> [About this exercise]: Skip the pictures. Output only the lines below starting at the line with "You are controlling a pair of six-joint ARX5" and ending at the line with "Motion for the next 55", both ends included, exactly as they are.

---------- Provided data ----------

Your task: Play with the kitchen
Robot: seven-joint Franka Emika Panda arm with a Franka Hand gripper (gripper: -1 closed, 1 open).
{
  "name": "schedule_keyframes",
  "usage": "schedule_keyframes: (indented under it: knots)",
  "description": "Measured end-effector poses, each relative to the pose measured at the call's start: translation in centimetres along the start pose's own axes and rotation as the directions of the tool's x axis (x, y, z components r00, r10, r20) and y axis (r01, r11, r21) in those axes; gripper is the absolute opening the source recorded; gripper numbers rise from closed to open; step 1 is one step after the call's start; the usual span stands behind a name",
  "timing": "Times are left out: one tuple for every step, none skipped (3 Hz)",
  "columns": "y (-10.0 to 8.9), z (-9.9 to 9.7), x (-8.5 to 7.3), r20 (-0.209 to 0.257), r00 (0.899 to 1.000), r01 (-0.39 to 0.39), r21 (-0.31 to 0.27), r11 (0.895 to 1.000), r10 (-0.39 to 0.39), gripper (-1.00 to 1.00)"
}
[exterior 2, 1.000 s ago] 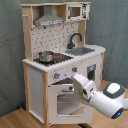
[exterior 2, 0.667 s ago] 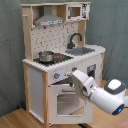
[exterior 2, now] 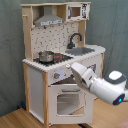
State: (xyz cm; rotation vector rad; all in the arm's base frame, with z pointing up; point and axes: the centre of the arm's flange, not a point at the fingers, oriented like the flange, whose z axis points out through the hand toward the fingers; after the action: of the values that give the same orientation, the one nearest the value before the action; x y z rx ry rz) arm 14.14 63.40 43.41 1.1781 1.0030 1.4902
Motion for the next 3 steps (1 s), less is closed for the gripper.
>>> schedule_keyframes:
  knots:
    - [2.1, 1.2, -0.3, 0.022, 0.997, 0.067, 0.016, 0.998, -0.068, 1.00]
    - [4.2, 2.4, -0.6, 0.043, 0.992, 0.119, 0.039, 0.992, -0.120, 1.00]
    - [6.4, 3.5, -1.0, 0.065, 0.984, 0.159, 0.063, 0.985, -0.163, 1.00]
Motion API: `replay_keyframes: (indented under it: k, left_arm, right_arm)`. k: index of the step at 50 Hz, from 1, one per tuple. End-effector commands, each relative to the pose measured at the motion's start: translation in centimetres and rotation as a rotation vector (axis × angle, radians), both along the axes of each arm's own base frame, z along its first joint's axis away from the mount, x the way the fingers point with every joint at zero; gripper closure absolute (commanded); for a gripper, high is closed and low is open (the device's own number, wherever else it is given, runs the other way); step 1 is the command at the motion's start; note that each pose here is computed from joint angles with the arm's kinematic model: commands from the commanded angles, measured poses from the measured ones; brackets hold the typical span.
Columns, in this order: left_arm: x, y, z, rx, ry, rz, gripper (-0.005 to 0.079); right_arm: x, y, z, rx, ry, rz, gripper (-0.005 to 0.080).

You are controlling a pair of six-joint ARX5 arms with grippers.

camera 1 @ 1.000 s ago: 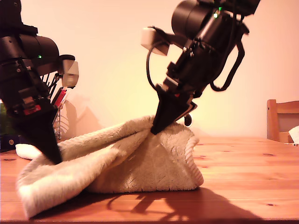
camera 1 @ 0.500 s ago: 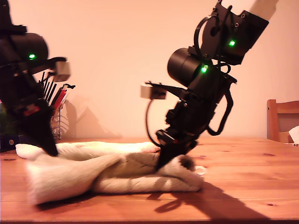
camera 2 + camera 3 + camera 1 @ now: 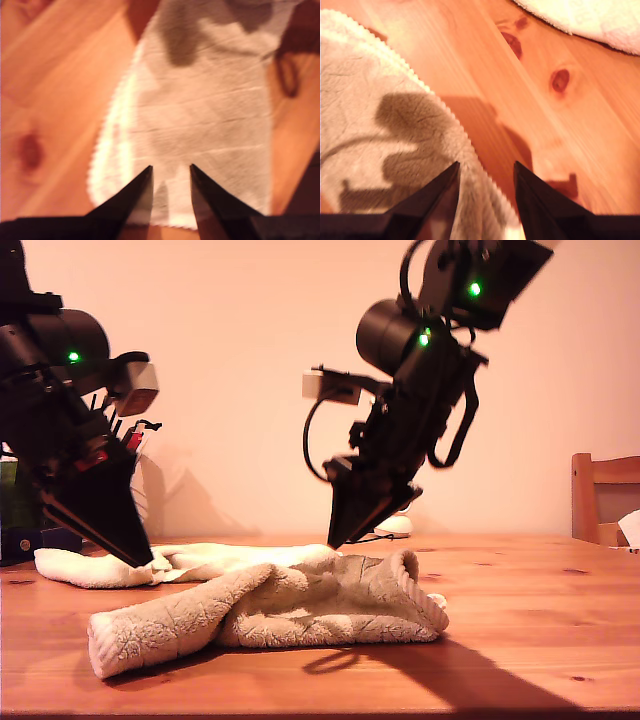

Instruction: Fold the tea towel in front of you. After folding it, place it to the right side.

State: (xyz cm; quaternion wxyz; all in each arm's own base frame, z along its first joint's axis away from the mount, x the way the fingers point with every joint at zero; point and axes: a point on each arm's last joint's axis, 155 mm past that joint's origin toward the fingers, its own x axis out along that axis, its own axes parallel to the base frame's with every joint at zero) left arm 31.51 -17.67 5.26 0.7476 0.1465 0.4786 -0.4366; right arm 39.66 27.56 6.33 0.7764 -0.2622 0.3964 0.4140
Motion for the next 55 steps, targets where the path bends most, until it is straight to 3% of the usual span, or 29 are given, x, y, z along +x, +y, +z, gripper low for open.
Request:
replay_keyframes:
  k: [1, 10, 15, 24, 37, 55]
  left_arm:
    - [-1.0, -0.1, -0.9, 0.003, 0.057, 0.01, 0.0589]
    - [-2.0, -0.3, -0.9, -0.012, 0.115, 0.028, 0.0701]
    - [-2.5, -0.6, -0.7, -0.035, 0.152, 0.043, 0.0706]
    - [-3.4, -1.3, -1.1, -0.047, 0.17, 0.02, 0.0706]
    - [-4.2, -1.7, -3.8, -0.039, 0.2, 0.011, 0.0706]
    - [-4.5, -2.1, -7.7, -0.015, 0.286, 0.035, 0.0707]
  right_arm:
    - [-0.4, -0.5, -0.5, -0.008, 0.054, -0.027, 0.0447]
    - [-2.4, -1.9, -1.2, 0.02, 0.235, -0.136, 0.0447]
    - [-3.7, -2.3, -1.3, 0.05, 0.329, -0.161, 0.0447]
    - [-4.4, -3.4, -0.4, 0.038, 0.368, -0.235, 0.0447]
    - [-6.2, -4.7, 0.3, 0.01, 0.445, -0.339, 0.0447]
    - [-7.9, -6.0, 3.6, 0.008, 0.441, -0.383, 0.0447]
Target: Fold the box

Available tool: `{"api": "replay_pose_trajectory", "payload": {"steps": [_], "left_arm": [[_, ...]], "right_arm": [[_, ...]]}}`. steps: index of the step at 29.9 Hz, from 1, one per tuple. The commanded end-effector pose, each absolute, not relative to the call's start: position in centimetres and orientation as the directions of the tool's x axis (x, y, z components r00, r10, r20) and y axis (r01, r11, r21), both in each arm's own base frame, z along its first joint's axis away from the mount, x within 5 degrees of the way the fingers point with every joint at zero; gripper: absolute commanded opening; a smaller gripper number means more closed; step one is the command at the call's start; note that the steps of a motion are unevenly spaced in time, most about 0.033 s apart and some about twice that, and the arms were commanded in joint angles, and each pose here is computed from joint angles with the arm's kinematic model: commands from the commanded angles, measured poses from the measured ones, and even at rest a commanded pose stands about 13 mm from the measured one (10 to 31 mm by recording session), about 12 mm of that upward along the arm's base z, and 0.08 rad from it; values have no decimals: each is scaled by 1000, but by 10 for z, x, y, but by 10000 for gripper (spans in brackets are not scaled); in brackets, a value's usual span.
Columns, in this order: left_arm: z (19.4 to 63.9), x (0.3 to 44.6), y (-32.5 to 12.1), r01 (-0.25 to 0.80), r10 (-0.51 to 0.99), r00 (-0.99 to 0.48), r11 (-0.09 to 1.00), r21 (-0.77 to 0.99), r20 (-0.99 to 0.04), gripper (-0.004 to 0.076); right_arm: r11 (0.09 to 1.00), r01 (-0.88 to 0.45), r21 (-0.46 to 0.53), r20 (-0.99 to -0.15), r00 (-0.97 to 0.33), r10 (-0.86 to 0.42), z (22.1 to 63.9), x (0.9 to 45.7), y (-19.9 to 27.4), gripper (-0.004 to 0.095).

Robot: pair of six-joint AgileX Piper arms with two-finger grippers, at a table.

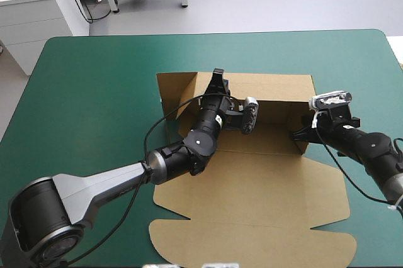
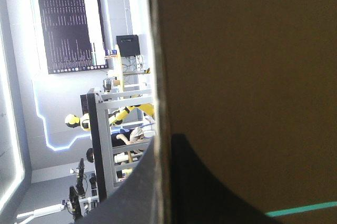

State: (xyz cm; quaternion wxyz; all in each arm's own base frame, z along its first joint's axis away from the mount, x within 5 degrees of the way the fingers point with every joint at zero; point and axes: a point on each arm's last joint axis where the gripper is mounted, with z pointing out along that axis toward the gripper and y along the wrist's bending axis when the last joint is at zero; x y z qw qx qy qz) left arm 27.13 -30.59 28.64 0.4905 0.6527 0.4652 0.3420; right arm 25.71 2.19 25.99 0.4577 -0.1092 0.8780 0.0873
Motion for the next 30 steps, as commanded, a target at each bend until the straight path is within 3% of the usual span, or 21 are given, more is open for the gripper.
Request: {"api": "replay_pose_trajectory", "payload": {"steps": [1,7,10,12,18,23,30], "left_arm": [[309,261,-312,239,905,423,-64,969,-44,-4],[310,261,-312,218,903,429,-79,973,-23,127],[309,261,-314,222,896,443,-81,972,-26,283],[309,260,-314,224,892,450,-82,971,-28,344],[310,254,-318,232,881,470,-70,970,-48,345],[323,235,-325,199,876,479,-52,979,-51,345],[366,200,-317,137,850,517,38,990,-104,335]], "right_arm": [[933,-338,119,-839,-537,-88,275,254,37,5],[935,-328,132,-838,-541,-72,275,254,39,5],[937,-323,136,-837,-544,-66,275,254,39,5],[938,-320,133,-836,-545,-68,277,255,38,5],[948,-299,110,-838,-540,-74,299,265,36,5],[950,-302,79,-783,-609,-128,315,281,35,5],[942,-293,165,-701,-706,-97,333,308,39,5]]}}
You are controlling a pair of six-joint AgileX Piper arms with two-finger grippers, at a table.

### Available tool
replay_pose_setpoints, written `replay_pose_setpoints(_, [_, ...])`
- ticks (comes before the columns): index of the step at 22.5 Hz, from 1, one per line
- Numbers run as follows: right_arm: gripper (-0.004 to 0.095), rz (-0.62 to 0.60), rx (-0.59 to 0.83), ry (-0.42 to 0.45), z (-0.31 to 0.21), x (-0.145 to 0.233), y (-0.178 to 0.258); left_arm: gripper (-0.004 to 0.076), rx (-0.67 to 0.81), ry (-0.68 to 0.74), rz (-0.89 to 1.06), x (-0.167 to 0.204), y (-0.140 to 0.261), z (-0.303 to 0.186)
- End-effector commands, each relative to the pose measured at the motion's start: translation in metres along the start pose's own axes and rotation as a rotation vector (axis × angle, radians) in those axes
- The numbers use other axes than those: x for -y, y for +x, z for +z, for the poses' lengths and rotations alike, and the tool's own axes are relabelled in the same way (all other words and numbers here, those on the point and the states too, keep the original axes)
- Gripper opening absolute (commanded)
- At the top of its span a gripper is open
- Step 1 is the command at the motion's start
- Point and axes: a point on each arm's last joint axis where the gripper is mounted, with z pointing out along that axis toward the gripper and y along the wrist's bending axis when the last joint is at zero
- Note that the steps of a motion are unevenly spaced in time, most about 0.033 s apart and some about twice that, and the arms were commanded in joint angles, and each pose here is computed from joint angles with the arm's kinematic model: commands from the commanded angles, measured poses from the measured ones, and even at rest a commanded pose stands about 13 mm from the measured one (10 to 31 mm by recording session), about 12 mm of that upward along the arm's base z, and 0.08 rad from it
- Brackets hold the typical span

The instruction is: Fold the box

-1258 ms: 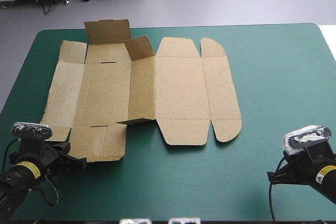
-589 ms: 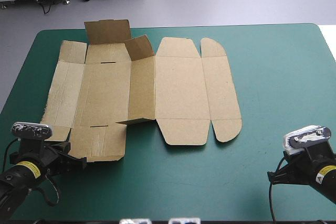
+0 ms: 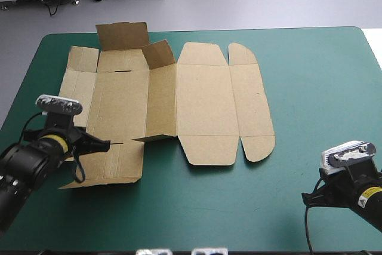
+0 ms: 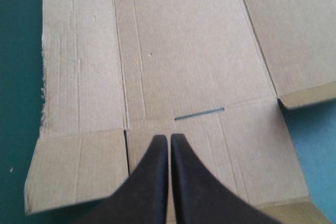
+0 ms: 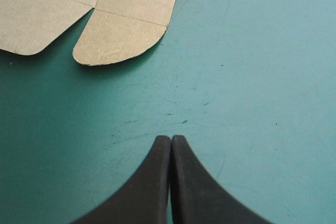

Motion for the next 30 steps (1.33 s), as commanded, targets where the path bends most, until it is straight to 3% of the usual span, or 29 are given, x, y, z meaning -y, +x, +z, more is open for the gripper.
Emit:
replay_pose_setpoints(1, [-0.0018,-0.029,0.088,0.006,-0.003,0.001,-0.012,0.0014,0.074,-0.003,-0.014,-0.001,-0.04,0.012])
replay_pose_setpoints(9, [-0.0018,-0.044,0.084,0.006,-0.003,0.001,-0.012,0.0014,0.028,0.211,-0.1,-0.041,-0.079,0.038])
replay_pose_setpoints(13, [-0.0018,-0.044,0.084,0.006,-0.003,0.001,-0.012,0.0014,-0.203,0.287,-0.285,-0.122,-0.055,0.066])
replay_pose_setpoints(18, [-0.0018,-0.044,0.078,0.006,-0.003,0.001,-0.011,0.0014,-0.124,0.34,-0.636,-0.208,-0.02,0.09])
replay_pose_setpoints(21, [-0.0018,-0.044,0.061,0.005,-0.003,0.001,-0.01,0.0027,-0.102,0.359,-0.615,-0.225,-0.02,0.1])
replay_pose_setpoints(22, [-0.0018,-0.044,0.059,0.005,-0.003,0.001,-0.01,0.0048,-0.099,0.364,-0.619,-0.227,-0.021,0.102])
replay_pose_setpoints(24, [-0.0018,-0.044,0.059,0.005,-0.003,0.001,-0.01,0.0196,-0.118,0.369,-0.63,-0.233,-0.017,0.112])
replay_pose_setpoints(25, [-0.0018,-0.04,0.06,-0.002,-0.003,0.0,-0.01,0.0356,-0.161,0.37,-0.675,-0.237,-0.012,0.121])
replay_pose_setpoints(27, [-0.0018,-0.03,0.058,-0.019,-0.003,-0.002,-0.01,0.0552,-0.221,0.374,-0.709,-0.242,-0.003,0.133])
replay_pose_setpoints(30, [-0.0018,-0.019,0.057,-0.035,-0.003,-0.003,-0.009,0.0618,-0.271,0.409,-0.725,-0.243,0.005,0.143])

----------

> [Answer space]:
You are controlling a pair of six-joint ARX5 arms with grippers.

camera 1 @ 1.000 s ago: 
camera 1 @ 0.500 s ago: 
camera 2 + camera 3 + camera 1 @ now: 

Instruction: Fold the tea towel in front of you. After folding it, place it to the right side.

State: (xyz cm; quaternion wxyz; all in each arm's own base frame, z along its first joint's axis away from the mount, x the way the fingers point with every joint at zero; point and axes: a point on each arm's last joint's axis, 155 mm past that joint's origin toward the fingers, its own x axis out along that axis, its own axes parallel to the base frame's with every joint at zero) left arm 31.51 -17.67 5.26 0.7476 0.1465 0.4786 -0.4366; right arm 39.66 27.56 6.33 0.7764 -0.2622 0.3964 0.4140
Motion for the next 55 steps, targets where the path bends most, until it is straight to 3% of the usual span, or 29 are given, x, y, z along +x, +y, +z, gripper low for open.

With that, the answer is complete.